The second band, Young Empires, brought their own fans. I noticed them because they were taller lads, square of jaw and solid of back. Jocks I believe they’re called. They pushed to the front with their beautiful lasses and left me aghast, without much space in which to dance. It turns out, however, that if you dance in a spazmodic and aggressive fashion, where it looks like any one of your moves might result in a gouged eye or shattered nose, people move away, and I had more room to maneuver by the third song.

The band was okay. Once again my assessment of music scale based on dancing saw me dancing. Therefore, dancing. But this band needed drums. There were no drums. There was a drumline coming from the keyboard, but...I don’t know what it was exactly, just that having fleshy bits attached to sticks hitting drums makes a difference. Maybe there’s a very subtle off-beat rhythm that happens when a person is involved, no matter how good they are, that I was craving.

Members of Young Empires also LOOK like they are members of a band. When the guitarist strode on stage - and that’s the only word that can describe the movement of a man in black boots, tight black jeans, black tee and hair gelled up to frosted tips before a crowd - I noticed. I thought he was an amusing roadie. He was not. He was a rock star. The lead singer was also a lead singer, a wee bit too self aware. And the bassist, he was a bassist, ie in the background, just happy to be there.

The crowd had definitely filled out by the time YE took the stage. I didn't see how those behind me were grooving, but the jockish types in front were having a great time, judging by the fist pumping. It startled me to see this maneuver exist outside the television set, but the aggressiveness with which it was carried out and the apparent lack of movement anywhere on the other side of the shoulder joint left me entranced.

I then moved my feet extra fast, just to make a point.

No one noticed.

Then the last break and while standing around waiting for Rich Aucoin to take the stage I observed something interesting. Men were suddenly shorter and chins became softer. Is that how you know when a crowd’s indie? The change from rock hard jock fist pumping to the softer pudge that began crowding round was striking.

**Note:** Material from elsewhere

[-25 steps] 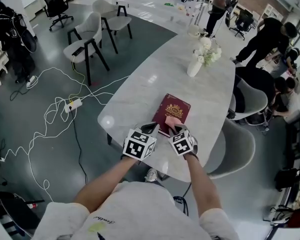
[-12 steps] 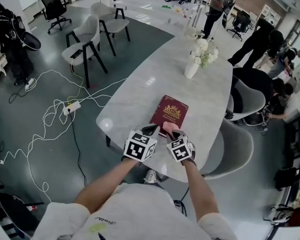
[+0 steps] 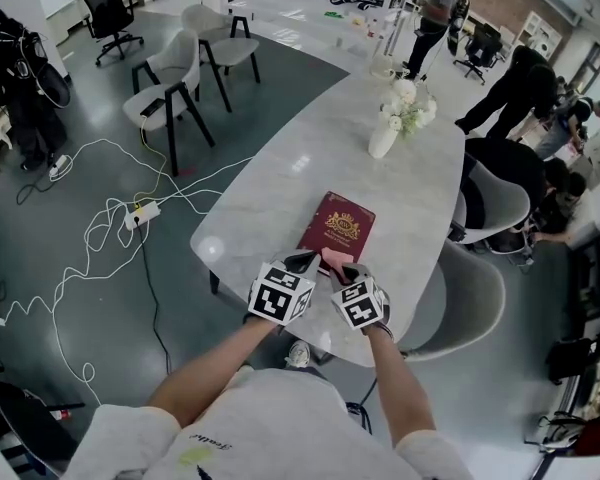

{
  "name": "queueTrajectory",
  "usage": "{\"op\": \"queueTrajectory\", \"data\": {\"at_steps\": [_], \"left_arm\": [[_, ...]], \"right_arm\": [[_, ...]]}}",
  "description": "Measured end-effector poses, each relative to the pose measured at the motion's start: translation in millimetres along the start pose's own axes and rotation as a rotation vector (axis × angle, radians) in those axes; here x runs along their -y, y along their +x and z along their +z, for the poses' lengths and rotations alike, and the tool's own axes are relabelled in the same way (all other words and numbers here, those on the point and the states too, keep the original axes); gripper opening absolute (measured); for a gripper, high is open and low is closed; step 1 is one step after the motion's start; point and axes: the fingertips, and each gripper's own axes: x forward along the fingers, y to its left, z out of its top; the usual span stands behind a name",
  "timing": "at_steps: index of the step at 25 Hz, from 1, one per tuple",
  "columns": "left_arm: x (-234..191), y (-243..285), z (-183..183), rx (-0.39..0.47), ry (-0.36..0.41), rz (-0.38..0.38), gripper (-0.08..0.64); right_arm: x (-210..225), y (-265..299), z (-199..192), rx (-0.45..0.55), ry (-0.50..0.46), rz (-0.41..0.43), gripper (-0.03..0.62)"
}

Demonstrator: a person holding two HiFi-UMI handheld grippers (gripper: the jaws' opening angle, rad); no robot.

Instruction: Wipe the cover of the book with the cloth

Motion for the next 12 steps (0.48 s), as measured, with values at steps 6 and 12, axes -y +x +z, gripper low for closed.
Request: {"op": "queueTrajectory", "data": {"at_steps": [6,12], "left_arm": [[-3.2,4.7,2.1,0.001,-0.007,0.007,0.006],[-9.0,10.9,6.6,0.004,-0.013,0.022,0.006]], "right_arm": [[24.0,-14.4,34.9,0.076,-0.021,-0.040,0.017],[49.8,-18.8,65.1,0.132,-0.044,-0.065,0.017]]}}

Before Rich - we’re friends online so I think it’s okay to use his first name - took the stage they needed to get some corporate stuff out of the way. I was worried about buzzkill, but they kept their thanks to whomever mercifully short and by the end I was very caught up in a fantasy wherein the corporate shill (but that’s a strong word, she seemed like a nice lady) was actually a world class beat-boxer and her speech was simply to lull us into a trance before she unleashed a violent tirade of dance into our very souls.

That didn’t happen, but Rich showed up and he did it instead.

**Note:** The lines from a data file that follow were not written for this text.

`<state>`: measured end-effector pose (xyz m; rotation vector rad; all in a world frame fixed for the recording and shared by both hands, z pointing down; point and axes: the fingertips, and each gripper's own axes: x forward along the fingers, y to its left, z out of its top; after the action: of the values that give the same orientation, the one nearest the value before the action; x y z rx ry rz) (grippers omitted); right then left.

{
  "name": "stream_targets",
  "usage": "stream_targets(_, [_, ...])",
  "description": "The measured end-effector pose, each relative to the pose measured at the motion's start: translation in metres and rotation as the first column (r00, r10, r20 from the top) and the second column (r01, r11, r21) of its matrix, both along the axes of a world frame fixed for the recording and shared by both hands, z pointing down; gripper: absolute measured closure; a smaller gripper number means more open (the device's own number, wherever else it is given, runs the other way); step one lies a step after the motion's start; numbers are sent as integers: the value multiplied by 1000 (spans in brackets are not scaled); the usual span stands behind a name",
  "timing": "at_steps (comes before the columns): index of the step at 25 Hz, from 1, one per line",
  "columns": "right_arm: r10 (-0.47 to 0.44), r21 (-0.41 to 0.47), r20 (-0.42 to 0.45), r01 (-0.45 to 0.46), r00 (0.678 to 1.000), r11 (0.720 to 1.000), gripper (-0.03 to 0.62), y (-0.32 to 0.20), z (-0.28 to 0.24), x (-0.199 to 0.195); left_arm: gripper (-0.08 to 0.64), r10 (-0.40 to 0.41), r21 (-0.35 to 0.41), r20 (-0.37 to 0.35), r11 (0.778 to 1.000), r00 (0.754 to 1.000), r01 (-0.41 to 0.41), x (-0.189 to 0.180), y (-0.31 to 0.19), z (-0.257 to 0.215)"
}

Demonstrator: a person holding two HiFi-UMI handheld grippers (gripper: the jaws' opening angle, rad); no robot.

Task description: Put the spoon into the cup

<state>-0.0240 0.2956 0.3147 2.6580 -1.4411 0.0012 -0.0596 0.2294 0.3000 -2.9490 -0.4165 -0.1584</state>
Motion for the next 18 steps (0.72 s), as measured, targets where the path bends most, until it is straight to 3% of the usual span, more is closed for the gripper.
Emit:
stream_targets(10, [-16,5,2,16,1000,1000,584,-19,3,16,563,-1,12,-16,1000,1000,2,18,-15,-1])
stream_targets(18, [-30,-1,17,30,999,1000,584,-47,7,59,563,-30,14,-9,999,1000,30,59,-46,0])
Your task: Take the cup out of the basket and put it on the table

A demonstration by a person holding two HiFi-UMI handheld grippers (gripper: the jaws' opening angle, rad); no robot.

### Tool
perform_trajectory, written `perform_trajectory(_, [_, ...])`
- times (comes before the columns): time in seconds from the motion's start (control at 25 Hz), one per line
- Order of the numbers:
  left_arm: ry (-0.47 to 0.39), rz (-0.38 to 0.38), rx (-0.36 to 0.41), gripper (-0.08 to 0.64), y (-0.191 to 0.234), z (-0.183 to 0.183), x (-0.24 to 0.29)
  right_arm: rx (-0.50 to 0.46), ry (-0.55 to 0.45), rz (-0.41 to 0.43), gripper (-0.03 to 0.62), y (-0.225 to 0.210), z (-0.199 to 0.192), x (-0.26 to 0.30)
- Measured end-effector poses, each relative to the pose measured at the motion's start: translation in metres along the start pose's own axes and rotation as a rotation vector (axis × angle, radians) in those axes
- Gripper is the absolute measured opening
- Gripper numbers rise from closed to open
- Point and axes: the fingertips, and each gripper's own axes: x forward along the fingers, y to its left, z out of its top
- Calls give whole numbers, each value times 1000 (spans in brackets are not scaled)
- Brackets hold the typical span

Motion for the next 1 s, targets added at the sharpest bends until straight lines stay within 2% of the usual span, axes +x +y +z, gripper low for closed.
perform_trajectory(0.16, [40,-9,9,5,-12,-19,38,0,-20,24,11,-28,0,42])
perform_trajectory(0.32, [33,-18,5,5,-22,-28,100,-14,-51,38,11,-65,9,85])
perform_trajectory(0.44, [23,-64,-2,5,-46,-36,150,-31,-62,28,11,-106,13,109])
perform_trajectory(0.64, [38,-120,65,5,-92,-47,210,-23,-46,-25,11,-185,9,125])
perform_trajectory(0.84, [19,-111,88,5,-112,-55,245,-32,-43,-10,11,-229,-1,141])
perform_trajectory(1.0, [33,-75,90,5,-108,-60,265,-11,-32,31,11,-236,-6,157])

What to say about Mr. Aucoin? Audience participation. Lots of visuals. Words on screens we are instructed to read (always a few read through practices before a song). Instructions on appropriate dance moves, often JUMP! JUMP! JUMP!

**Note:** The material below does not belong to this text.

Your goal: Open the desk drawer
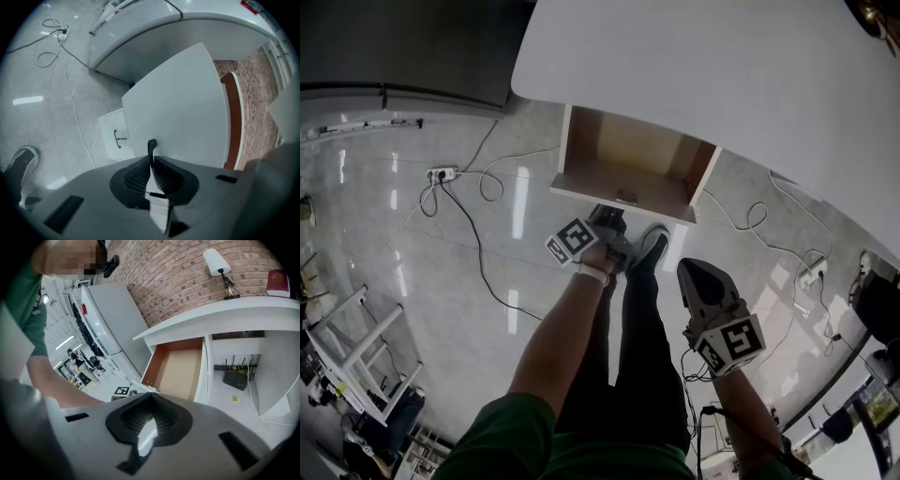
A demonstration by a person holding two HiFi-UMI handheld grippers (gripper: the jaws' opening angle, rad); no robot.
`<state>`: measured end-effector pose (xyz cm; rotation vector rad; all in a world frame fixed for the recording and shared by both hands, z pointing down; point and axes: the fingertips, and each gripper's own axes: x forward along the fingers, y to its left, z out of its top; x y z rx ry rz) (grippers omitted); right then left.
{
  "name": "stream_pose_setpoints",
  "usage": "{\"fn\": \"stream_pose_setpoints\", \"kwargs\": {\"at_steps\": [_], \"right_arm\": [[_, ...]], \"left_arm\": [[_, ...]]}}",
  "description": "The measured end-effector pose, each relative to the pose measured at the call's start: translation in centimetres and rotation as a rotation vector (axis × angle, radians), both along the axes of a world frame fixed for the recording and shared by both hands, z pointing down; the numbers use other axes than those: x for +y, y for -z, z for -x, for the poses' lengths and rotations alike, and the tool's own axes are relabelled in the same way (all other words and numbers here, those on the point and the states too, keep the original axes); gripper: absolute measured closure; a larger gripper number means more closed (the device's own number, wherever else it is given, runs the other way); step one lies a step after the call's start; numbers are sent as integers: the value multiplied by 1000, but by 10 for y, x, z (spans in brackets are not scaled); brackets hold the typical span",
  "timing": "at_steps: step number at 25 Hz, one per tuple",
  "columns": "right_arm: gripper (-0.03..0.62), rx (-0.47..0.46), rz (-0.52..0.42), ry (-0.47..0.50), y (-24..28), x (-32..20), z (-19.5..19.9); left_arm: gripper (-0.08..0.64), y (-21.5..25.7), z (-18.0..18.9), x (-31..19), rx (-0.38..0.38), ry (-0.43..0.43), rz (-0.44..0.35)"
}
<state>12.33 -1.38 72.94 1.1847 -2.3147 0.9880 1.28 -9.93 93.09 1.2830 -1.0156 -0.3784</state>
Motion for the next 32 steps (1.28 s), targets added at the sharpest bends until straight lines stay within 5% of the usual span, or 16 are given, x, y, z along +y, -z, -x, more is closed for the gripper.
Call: {"fn": "stream_pose_setpoints", "kwargs": {"at_steps": [13,20,24,32], "right_arm": [[591,9,-44,49,27,-5,4],[591,13,-119,22,90,-34,-4],[591,13,-206,-32,150,-70,-18],[591,14,-464,-105,315,-143,-37]], "left_arm": [[488,6,40,28,-165,-54,55],[500,83,78,57,-206,-51,55],[508,179,85,31,-259,-85,-87],[511,428,105,-90,-519,-132,-552]]}}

This video features one of Rich’s songs. It’s also a trailer for a movie featuring some pretty amusing people.

My personal highlight of the set came after a parachute was unfurled and he instructed people to join him and his strobe-light underneath. People must have missed the instruction because no one moved. Fools, I thought! And dove past the 3 people in front of me as he made the request a second time. Everyone else piled in then and the happiest, friendly and aggressive mosh pit took place underneath a brightly striped parachute that reminds everyone of elementary school gym class.

That’s the party Rich Aucoin provides. Good.

And then I wandered around the outdoor parts of the train museum for a while, jumped a couple of benches (learned some ninja kicks and spins) before calling it a night.


Now to wait for Rolling Stone to call with the job offer.